O grupo, criado em 2010 por iniciativa do Centro Cultural de Belém, tem como particularidade o facto de só ter elementos com mais de 60 anos. Todos os anos, um encenador é convidado a trabalhar com eles ao longo de várias vezes, orientando workshops e criando um novo espetáculo. Penim, de 42 anos, gostou do desafio. E a primeira coisa que fez foi ouvir os seus atores e perceber o que eles queriam e não queriam fazer: "E o engraçado é que eles me disseram algo que eu já intuía e que ia ao encontro daquilo que me apetecia fazer. Há uma tendência para usar estes atores, devido à sua idade, como uma espécie de património da memória, da doçura, da passagem do tempo. E eles já estão fartos de contar as suas histórias e de servirem para esse escape de nos querermos ou emocionar ou saber aquilo que não vivemos. Então, decidimos fazer algo completamente diferente."

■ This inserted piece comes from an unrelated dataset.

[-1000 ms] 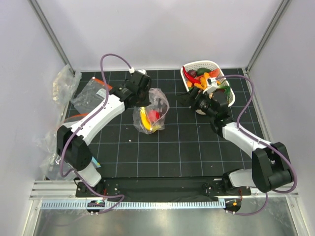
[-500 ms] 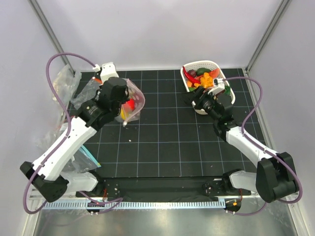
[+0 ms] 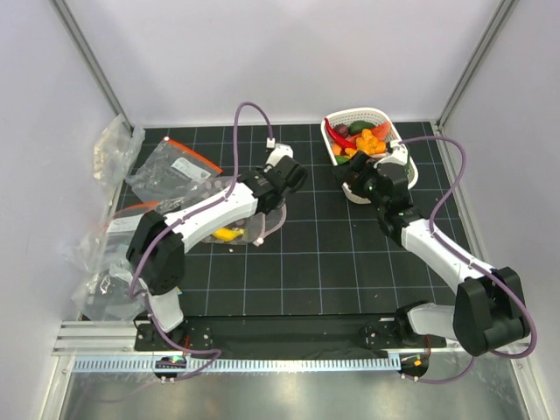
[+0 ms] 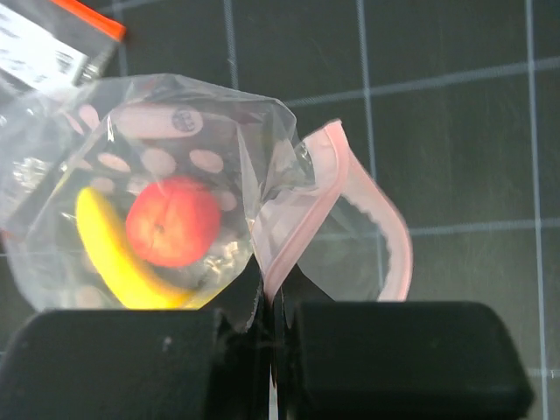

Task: Place the food in the zip-top bag and seal the zipper
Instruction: Adjust the zipper food storage bag at the center of the board.

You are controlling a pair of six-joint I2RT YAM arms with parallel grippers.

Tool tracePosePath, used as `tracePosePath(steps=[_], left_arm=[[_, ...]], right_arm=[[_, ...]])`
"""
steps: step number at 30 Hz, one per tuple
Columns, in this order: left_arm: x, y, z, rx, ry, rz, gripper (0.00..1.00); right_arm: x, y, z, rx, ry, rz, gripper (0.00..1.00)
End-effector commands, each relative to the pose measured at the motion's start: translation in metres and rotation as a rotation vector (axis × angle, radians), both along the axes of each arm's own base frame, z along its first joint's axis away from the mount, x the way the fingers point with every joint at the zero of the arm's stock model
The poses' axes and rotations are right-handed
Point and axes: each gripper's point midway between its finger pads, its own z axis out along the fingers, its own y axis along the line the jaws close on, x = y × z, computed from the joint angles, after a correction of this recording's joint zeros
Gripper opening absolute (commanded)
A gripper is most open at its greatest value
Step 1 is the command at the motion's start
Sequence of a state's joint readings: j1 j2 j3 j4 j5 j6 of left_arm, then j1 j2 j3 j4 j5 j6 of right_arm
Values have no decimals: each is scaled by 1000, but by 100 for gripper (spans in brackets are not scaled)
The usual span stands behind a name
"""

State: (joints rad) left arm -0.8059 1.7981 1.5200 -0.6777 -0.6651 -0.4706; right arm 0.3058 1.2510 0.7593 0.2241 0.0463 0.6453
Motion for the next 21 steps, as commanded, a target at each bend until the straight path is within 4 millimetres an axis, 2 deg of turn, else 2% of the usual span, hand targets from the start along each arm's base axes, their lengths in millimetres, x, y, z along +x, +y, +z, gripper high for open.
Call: tracePosePath(steps=[1,7,8,10,11,13,14,15,16,18,19,21], left_arm=[[-3,-15,41,-140,-53,-67,0],[-15,-22,48,-216,-35,-110,0],[-16,-23,54,-239,-48,-117,0],[-20,-25,52,-256,-41,-132,0],[-20,-26,54,-270,-48,-137,1],[-22,-28,55,-283,-46,-145,1],[-22,-28,55,-288,-43,-147,1],[-23,-29,57,-296,-44,-148,1],[-25,-31,54,-305,-33,-155,1],[-27,-33,53,-328,-26,-155,0],[-28,-38,53,-352,-22,-171,0],[-31,-44,48,-377,-8,-186,1]], right_arm=[[11,-21,9,-37,-2,-122,95],[19,-31,-7,-74,35,-184,96],[22,-31,-5,-76,28,-187,96],[29,-35,-7,-93,33,-215,96],[39,-36,-4,-103,39,-230,97],[46,-47,-12,-159,94,-286,98],[59,-49,-10,-177,109,-307,100],[59,-54,-18,-228,152,-319,100],[69,-54,-9,-234,142,-325,100],[78,-56,-25,-276,182,-327,100],[83,-57,-23,-273,177,-336,100],[90,-58,-41,-287,219,-336,100]])
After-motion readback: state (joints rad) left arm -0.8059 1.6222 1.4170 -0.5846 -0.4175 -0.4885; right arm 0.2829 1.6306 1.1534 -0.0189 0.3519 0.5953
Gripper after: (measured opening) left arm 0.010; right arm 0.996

O que é que seria o oposto desse trabalho sobre a biografia e a memória? O humor negro, sugeriu Penim, e começou, em colaboração com o humorista Hugo van der Ding, a pesquisar para perceber como é que poderia ser usado, o que é um humor ofensivo, testar os limites do humor, pisar o risco, o que é que isso provoca no público, quais são os temas mais polémicos: a religião, o sexo, as doenças, as minorias. "Da ideia de que essa graça ofensiva é um crime, até judicialmente poder ser tratada como tal, passámos para a ideia de que se comete um crime em palco. Isso transforma a peça num policial. Se há um crime, é preciso encontrar o culpado." E é assim que o espetáculo se estrutura como um policial: um grupo de amigos juntos numa festa, o tradicional huis clos, um mistério para solucionar.

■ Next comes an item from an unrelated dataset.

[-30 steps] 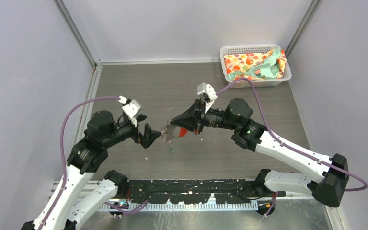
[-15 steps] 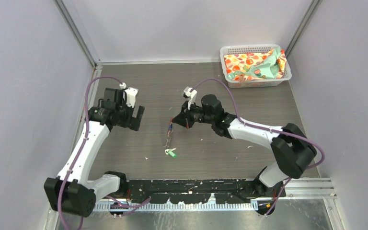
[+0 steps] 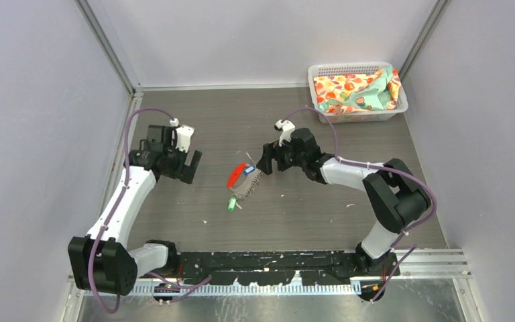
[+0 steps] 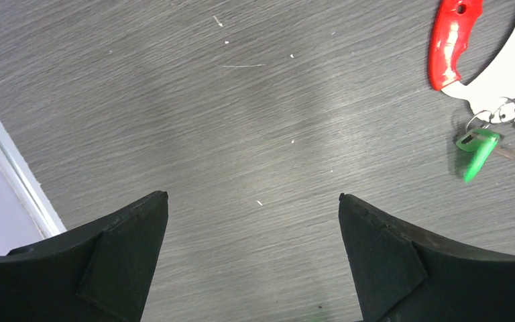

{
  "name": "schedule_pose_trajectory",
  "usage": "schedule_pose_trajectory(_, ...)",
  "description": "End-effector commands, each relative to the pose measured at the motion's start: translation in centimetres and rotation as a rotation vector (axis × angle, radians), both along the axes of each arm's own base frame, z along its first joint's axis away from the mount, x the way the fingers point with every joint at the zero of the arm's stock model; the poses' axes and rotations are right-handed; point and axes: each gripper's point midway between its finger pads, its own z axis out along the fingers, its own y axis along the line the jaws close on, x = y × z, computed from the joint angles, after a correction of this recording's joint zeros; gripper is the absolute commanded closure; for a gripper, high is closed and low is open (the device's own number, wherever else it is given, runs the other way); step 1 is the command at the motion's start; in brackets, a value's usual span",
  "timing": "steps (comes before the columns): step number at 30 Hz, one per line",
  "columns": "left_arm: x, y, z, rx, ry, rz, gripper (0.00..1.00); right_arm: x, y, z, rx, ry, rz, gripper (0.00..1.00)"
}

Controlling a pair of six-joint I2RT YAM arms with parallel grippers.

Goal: Put the keys on the keyring

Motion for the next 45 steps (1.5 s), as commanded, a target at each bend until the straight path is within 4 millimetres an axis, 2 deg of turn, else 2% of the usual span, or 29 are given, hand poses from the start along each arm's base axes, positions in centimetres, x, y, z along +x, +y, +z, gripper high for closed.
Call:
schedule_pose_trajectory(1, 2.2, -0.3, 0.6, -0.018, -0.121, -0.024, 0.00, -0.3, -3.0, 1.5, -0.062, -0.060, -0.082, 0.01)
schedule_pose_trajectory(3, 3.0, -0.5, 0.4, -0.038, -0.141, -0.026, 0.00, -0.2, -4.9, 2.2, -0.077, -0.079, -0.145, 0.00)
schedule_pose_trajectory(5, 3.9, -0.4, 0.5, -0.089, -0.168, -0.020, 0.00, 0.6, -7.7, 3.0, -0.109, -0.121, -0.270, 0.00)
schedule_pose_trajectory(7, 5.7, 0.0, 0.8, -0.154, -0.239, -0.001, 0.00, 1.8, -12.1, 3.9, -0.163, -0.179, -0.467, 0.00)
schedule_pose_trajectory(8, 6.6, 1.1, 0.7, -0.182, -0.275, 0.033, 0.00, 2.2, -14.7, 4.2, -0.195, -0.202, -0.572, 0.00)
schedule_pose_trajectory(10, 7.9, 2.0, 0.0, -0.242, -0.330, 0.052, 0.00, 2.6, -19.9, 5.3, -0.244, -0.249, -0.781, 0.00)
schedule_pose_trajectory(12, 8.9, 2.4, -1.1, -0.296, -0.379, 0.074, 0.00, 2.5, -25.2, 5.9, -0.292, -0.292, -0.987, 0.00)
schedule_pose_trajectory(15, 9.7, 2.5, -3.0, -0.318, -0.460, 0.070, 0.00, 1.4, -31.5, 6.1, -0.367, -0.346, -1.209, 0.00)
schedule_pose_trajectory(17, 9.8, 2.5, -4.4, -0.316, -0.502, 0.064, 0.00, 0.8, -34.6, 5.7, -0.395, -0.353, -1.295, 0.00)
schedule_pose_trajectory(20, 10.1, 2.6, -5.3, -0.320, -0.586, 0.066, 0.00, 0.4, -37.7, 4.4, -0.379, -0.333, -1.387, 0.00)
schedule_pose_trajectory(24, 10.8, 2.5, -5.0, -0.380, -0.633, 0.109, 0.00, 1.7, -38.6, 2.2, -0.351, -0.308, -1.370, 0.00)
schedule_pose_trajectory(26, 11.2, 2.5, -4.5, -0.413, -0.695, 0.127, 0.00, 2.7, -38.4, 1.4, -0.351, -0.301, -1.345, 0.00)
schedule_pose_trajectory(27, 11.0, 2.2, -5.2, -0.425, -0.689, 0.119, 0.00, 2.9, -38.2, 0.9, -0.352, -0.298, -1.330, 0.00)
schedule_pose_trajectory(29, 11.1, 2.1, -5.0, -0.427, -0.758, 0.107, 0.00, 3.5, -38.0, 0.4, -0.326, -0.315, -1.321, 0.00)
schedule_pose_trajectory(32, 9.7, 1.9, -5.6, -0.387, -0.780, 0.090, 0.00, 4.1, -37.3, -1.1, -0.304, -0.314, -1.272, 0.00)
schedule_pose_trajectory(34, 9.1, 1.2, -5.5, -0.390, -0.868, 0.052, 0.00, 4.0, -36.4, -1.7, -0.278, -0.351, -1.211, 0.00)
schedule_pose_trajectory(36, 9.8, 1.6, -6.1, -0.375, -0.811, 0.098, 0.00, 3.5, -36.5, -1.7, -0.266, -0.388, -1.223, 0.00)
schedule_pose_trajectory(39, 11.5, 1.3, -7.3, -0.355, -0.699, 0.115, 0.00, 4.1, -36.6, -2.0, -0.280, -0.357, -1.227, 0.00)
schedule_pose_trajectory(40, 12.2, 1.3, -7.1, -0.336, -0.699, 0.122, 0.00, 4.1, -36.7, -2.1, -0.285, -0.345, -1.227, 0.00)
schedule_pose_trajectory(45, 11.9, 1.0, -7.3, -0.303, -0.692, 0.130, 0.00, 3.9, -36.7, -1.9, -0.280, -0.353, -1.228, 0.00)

Nunca é tarde para ser ator

Com figurinos de Joana Barrios, cenário de Bárbara Falcão Fernandes e luz de Daniel Worm, no palco vão estar 20 atores. Mário Figueiredo, quase 70 anos e uma longa carreira no teatro e na televisão, é uma das caras novas na Companhia Maior. Acompanhava os espetáculos da companhia com interesse, como espectador e também porque tem ali amigos e antigos colegas da RDP. Mas só depois de, há dois anos, ter interpretado o papel de Hitler numa das Conversas Imaginárias que Hélder Costa costuma apresentar na Barraca, e de ter ouvido inúmeros elogios, é que considerou a hipótese de se juntar ao grupo. "Vim fazer um workshop e fiquei aprovado", conta, elogiando a ideia de pôr atores mais velhos a serem encenados "por gente nova".

"Entrei no momento certo", diz, referindo-se ao espetáculo Humor Maligno. Se fosse um espetáculo mais abstrato ou mais físico, talvez não o conseguisse fazer. Ainda que, admite, a primeira vez que leu o texto ficou um bocadinho em choque com "aquele vernáculo todo". "Depois, com os ensaios, fui percebendo que aquilo faz sentido. É muito divertido." Tem sido um desafio grande interpretar o "doutor Ricardo Du Pardon", "um playboy meio apatetado, que diz assim umas banalidades". Mas também diz umas coisas acertadas. Por exemplo, em relação ao humor baseado nas notícias do dia: "Não funciona. Porque a atualidade é uma cilada. Não é como o vinho do Porto. Não melhora com a idade."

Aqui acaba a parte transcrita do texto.